Department of Public Health, Graduate School, Yonsei University, Seoul, Republic of Korea.
Institute of Health Services Research, Yonsei University College of Medicine, Seoul, Republic of Korea.
PLoS One. 2018 Nov 7;13(11):e0205955. doi: 10.1371/journal.pone.0205955. eCollection 2018.
To investigate relationships among neonatal hypothyroidism, family income, and intellectual disability, as well as the combined effects of neonatal hypothyroidism and low family income on intellectual disability.
Data were extracted from the National Health Insurance Service-National Sample Cohort from 2002 to 2011. This retrospective study included 91,247 infants. The presence of intellectual disability was based on the disability evaluation system in Korea. Newborn hypothyroidism was identified from diagnosis and prescription codes. Family income was determined from average monthly insurance premiums. Cox proportional hazards models were used to calculate adjusted hazard ratios.

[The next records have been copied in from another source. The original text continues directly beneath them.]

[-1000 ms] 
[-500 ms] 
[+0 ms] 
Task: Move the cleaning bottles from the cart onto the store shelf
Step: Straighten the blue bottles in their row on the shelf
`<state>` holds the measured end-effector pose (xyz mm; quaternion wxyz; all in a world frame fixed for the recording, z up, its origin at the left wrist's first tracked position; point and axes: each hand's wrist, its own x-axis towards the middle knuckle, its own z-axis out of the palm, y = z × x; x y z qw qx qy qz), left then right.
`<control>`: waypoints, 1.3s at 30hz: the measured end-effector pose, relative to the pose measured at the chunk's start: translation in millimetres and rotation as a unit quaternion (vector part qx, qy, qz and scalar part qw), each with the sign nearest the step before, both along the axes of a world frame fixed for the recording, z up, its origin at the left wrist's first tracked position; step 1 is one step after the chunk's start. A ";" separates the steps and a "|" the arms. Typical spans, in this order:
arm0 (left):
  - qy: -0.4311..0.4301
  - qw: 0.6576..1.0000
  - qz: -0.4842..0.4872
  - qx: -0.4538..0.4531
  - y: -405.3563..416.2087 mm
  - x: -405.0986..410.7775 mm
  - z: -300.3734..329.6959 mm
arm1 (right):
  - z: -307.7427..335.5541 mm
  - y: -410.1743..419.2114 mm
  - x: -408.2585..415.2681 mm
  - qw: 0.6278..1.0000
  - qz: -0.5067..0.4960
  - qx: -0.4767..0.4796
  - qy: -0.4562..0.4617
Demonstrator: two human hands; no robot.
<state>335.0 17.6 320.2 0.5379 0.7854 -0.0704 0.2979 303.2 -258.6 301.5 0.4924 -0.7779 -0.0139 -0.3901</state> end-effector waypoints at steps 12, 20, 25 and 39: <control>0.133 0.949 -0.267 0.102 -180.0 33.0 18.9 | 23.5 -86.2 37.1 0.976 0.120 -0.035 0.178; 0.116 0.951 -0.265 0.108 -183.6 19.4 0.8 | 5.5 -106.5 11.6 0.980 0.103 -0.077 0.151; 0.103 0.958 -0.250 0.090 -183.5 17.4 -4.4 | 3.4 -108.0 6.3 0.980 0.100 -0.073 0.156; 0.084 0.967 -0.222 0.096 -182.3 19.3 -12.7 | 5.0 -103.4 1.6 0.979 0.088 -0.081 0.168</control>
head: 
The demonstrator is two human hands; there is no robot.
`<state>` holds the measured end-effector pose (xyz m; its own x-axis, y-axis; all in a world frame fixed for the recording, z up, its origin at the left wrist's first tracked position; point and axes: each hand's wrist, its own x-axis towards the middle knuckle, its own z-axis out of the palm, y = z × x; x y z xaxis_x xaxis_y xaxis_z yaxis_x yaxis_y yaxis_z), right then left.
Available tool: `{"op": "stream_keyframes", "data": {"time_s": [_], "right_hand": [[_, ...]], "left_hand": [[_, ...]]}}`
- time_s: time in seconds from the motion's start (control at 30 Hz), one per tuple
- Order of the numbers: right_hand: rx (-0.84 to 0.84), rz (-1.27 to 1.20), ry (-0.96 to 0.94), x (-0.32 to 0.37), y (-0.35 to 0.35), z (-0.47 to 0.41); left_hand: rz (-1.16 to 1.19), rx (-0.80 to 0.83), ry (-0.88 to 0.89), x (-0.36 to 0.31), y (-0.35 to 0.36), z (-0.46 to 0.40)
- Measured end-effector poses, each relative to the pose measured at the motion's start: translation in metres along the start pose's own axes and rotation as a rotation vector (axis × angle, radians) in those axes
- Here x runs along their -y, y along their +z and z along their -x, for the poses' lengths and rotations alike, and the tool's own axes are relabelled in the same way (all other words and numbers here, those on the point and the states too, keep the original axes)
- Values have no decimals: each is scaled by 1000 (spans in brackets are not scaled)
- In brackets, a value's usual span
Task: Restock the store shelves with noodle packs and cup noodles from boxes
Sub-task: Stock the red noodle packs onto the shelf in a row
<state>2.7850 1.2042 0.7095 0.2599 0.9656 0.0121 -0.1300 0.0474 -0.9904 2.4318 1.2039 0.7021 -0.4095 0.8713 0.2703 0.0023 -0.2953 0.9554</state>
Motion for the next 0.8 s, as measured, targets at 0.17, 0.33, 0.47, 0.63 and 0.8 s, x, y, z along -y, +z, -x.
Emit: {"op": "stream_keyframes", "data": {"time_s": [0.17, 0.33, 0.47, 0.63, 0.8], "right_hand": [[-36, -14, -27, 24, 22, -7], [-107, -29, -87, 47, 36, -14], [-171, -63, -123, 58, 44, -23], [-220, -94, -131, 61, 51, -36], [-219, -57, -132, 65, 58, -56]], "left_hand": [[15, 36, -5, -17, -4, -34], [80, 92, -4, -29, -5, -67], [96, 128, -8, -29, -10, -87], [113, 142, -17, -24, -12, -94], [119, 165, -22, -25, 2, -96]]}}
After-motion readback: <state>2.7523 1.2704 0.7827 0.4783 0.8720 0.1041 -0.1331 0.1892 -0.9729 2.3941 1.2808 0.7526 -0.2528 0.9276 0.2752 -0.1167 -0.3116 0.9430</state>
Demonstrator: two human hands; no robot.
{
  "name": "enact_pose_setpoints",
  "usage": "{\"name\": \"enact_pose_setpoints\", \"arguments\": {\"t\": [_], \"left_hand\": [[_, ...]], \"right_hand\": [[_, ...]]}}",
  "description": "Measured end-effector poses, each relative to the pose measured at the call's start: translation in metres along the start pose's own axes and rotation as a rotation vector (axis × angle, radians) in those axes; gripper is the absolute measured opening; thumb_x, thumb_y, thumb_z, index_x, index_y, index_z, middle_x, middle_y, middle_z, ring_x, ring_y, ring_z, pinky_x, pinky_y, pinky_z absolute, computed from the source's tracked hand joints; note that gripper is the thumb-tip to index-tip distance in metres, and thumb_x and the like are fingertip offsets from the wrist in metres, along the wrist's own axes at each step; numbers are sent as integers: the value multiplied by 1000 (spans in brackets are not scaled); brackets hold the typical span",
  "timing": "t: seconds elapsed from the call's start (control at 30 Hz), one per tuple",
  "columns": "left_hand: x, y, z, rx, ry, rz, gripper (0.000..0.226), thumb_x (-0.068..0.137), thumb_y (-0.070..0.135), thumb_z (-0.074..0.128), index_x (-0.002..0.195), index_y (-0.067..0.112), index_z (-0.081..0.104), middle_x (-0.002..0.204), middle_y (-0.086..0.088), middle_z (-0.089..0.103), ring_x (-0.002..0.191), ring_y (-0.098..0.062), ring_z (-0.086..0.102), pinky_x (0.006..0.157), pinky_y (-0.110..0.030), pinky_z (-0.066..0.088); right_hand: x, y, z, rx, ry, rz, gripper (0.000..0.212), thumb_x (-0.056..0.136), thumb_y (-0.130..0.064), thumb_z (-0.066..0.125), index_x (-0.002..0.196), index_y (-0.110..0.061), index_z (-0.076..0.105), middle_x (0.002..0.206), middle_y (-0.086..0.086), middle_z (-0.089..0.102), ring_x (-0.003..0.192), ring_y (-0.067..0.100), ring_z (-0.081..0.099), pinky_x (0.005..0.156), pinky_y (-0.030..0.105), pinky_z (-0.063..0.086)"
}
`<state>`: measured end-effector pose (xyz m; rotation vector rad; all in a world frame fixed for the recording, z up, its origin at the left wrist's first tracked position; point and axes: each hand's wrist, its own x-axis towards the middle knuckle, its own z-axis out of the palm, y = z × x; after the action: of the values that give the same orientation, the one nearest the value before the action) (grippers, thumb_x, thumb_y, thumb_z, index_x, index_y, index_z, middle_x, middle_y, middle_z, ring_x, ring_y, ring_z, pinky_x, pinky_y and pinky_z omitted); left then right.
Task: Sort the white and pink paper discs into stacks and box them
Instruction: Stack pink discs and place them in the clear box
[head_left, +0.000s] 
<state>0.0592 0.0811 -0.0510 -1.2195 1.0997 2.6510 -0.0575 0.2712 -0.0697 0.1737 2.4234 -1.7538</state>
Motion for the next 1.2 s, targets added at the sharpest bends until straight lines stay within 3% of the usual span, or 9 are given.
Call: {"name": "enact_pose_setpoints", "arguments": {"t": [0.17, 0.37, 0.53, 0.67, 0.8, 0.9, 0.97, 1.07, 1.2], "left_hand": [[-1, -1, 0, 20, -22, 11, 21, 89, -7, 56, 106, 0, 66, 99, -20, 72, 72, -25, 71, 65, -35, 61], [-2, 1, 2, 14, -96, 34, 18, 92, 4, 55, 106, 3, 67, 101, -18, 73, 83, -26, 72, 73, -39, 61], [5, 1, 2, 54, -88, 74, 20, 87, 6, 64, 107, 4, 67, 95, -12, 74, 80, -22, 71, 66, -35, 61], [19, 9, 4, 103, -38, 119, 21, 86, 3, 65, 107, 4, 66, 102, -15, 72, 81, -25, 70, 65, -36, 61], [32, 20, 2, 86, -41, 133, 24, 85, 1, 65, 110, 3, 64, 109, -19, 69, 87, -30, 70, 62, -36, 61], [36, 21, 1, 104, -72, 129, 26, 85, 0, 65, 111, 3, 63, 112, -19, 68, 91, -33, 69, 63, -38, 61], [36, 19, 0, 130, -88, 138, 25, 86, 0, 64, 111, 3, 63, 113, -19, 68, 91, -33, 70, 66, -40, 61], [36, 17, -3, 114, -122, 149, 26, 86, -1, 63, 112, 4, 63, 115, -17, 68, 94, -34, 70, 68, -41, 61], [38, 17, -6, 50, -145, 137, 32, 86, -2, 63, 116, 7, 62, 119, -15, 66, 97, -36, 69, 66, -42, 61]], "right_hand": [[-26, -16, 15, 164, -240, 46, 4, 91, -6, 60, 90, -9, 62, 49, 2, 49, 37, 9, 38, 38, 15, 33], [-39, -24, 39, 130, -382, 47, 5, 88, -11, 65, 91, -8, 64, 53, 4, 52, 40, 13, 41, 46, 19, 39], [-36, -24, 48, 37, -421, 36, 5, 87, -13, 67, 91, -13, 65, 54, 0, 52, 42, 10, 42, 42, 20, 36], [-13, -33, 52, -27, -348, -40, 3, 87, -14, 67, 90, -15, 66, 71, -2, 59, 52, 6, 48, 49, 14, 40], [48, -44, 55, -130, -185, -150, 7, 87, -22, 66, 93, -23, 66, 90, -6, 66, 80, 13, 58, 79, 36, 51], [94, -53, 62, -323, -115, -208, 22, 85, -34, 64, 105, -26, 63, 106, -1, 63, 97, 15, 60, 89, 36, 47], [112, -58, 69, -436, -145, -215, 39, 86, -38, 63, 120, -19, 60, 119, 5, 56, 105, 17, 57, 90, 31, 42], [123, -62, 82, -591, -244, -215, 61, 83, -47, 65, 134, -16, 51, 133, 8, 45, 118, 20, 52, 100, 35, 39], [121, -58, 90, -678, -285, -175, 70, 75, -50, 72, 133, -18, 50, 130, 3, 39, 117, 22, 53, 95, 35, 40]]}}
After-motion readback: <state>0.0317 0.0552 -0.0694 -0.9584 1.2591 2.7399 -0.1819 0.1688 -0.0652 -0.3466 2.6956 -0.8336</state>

Of the 91,247 infants, 208 were considered to have intellectual disability (29.18 cases per 100,000 person-year). The risk of intellectual disability was higher in infants with hypothyroidism than in those without hypothyroidism (hazard ratio = 5.28, P: < .0001). The risk of intellectual disability was higher in infants with low family income than in those with high family income (hazard ratio = 2.32, P: < .0001). The risk of intellectual disability was higher in infants with hypothyroidism and low family income than in those without hypothyroidism and with high family income (hazard ratio = 36.05, P: < .0001).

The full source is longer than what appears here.